Catak Ferhat Ozgur, Yazı Ahmet Faruk, Elezaj Ogerta, Ahmed Javed
Department of Information Security and Communication Technology, NTNU Norwegian University of Science and Technology, Gjøvik, Norway.
TUBITAK Bilgem Cyber Security Institute, Kocaeli, Turkey.
PeerJ Comput Sci. 2020 Jul 27;6:e285. doi: 10.7717/peerj-cs.285. eCollection 2020.
Malware development has seen diversity in terms of architecture and features. This advancement in the competencies of malware poses a severe threat and opens new research dimensions in malware detection. This study is focused on metamorphic malware, which is the most advanced member of the malware family. It is quite impossible for anti-virus applications using traditional signature-based methods to detect metamorphic malware, which makes it difficult to classify this type of malware accordingly. Recent research literature about malware detection and classification discusses this issue related to malware behavior. The main goal of this paper is to develop a classification method according to malware types by taking into consideration the behavior of malware. We started this research by developing a new dataset containing API calls made on the windows operating system, which represents the behavior of malicious software. The types of malicious malware included in the dataset are Adware, Backdoor, Downloader, Dropper, spyware, Trojan, Virus, and Worm. The classification method used in this study is LSTM (Long Short-Term Memory), which is a widely used classification method in sequential data. The results obtained by the classifier demonstrate accuracy up to 95% with 0.83 $F_1$-score, which is quite satisfactory. We also run our experiments with binary and multi-class malware datasets to show the classification performance of the LSTM model. Another significant contribution of this research paper is the development of a new dataset for Windows operating systems based on API calls. To the best of our knowledge, there is no such dataset available before our research. The availability of our dataset on GitHub facilitates the research community in the domain of malware detection to benefit and make a further contribution to this domain.

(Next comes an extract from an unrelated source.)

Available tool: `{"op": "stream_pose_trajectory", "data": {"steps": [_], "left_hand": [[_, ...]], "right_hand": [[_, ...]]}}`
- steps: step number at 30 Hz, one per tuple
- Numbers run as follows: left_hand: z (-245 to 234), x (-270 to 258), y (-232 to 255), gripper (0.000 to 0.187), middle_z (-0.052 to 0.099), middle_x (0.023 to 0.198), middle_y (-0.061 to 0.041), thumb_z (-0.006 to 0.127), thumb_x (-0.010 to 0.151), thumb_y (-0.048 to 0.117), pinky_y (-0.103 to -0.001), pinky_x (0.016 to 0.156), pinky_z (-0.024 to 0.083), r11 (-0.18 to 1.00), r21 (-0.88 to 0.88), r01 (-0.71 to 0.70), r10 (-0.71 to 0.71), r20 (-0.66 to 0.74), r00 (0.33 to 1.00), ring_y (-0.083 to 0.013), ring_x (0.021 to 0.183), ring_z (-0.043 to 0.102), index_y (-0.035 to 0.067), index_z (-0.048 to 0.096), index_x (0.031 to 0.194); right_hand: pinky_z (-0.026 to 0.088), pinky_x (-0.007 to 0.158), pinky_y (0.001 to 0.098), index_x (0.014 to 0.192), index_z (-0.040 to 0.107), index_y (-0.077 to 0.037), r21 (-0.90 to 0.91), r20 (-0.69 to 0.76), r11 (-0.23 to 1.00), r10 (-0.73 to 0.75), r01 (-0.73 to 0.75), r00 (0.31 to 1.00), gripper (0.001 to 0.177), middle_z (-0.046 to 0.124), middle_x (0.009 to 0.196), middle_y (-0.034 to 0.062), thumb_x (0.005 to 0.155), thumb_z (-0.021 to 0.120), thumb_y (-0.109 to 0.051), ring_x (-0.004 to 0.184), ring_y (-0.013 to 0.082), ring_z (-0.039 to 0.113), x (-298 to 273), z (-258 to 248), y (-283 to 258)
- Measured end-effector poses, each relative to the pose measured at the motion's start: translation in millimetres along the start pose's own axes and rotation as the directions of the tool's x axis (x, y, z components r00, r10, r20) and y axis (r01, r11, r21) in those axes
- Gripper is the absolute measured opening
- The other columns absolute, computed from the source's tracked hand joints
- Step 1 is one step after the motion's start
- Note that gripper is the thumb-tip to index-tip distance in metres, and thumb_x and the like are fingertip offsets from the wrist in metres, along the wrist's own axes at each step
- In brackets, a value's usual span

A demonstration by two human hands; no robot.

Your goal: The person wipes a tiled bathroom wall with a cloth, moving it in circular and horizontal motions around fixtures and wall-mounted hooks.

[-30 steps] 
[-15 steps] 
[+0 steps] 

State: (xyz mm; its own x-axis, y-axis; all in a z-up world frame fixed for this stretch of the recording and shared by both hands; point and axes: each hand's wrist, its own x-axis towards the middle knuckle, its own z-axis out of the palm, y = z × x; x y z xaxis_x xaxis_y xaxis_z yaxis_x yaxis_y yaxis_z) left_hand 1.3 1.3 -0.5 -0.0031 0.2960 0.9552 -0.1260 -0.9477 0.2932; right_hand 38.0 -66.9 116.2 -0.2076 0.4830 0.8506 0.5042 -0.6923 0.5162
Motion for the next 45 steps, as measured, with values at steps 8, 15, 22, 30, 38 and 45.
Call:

恶意软件的开发在架构和功能方面呈现出多样性。恶意软件能力的这种进步构成了严重威胁,并为恶意软件检测开辟了新的研究维度。本研究聚焦于变形恶意软件,它是恶意软件家族中最先进的成员。使用传统基于签名的方法的杀毒应用程序完全不可能检测到变形恶意软件,这使得对这类恶意软件进行分类变得困难。最近关于恶意软件检测和分类的研究文献讨论了与恶意软件行为相关的这个问题。本文的主要目标是通过考虑恶意软件的行为来开发一种根据恶意软件类型进行分类的方法。我们通过开发一个包含在Windows操作系统上进行的API调用的新数据集来启动这项研究,该数据集代表了恶意软件的行为。数据集中包含的恶意软件类型有广告软件、后门程序、下载器、投放器、间谍软件、木马、病毒和蠕虫。本研究中使用的分类方法是长短期记忆网络(LSTM),它是序列数据中广泛使用的分类方法。分类器获得的结果显示准确率高达95%,F1分数为0.83,这相当令人满意。我们还使用二进制和多类恶意软件数据集运行了实验,以展示LSTM模型的分类性能。这篇研究论文的另一个重要贡献是基于API调用为Windows操作系统开发了一个新数据集。据我们所知,在我们的研究之前没有这样的数据集。我们的数据集在GitHub上的可用性便于恶意软件检测领域的研究社区从中受益,并为该领域做出进一步贡献。